To do: Would you print out all of the data exactly and keep the pictures out of it?

The data:
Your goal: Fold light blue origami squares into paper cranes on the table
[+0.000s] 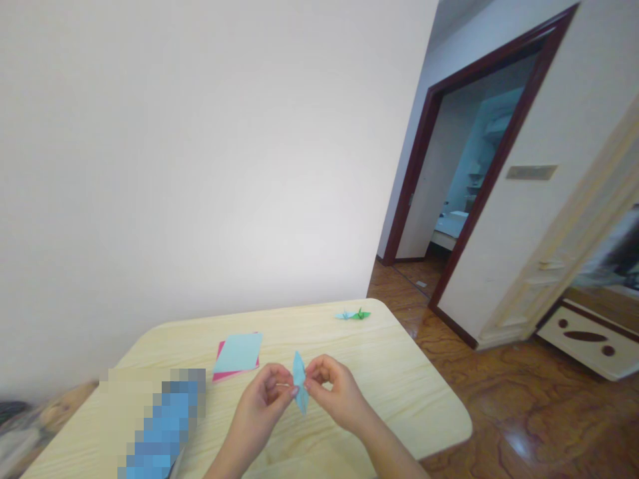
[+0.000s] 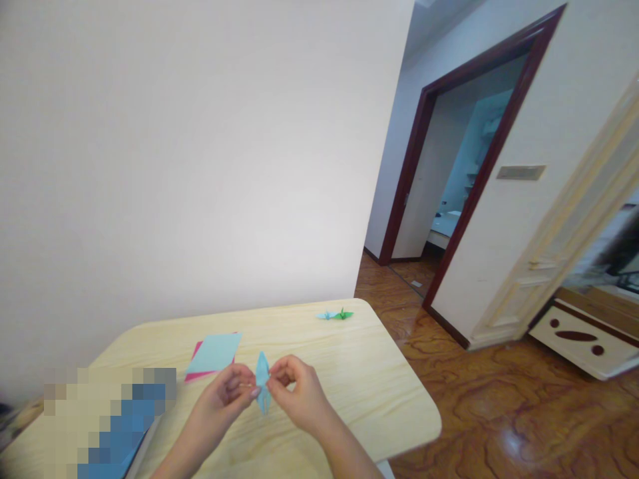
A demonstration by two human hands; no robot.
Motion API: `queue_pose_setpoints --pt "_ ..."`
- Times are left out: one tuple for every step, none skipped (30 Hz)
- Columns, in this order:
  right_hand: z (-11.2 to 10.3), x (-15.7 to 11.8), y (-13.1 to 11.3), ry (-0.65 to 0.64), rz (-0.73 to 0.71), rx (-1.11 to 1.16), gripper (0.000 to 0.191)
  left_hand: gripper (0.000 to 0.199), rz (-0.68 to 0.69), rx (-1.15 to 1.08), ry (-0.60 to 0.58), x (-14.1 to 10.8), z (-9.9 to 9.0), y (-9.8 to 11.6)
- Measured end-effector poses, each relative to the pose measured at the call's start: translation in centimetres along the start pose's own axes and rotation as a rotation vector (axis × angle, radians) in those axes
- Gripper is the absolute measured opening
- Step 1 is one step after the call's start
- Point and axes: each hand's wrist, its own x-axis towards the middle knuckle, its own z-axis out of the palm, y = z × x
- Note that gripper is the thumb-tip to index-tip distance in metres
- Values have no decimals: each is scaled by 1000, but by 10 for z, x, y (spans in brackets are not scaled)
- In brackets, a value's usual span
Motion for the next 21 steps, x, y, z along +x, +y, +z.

Completed task:
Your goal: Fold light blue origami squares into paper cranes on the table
[+0.000s] 
[+0.000s] 
A demonstration by two human hands; no robot.
Motion API: `queue_pose_setpoints --pt "_ ..."`
- Times are left out: one tuple for every step, none skipped (30 Hz)
- Columns, in this order:
  right_hand: z (-11.2 to 10.3), x (-15.7 to 11.8), y (-13.1 to 11.3), ry (-0.65 to 0.64), rz (-0.73 to 0.71), rx (-1.11 to 1.16), gripper (0.000 to 0.191)
  left_hand: gripper (0.000 to 0.199), rz (-0.68 to 0.69), rx (-1.15 to 1.08), ry (-0.60 to 0.58), x (-14.1 to 10.8), z (-9.9 to 9.0), y (-9.8 to 11.6)
- Measured end-effector poses, each relative to the pose measured at the call's start: translation in centimetres along the start pose's own axes and rotation as a rotation vector (axis × angle, radians) in those axes
- Gripper is the absolute measured opening
- Step 1 is one step after the call's start
- Point and axes: each hand's wrist, its own x-axis towards the middle knuckle, its own z-axis out of the palm, y = z × x
- Note that gripper is the thumb-tip to index-tip distance in metres
- Values have no decimals: each is scaled by 1000, but by 10 for z, x, y (spans in brackets are not scaled)
- In brackets, a value's usual span
Motion for the next 21 steps, x, y, z along +x, +y, +z.

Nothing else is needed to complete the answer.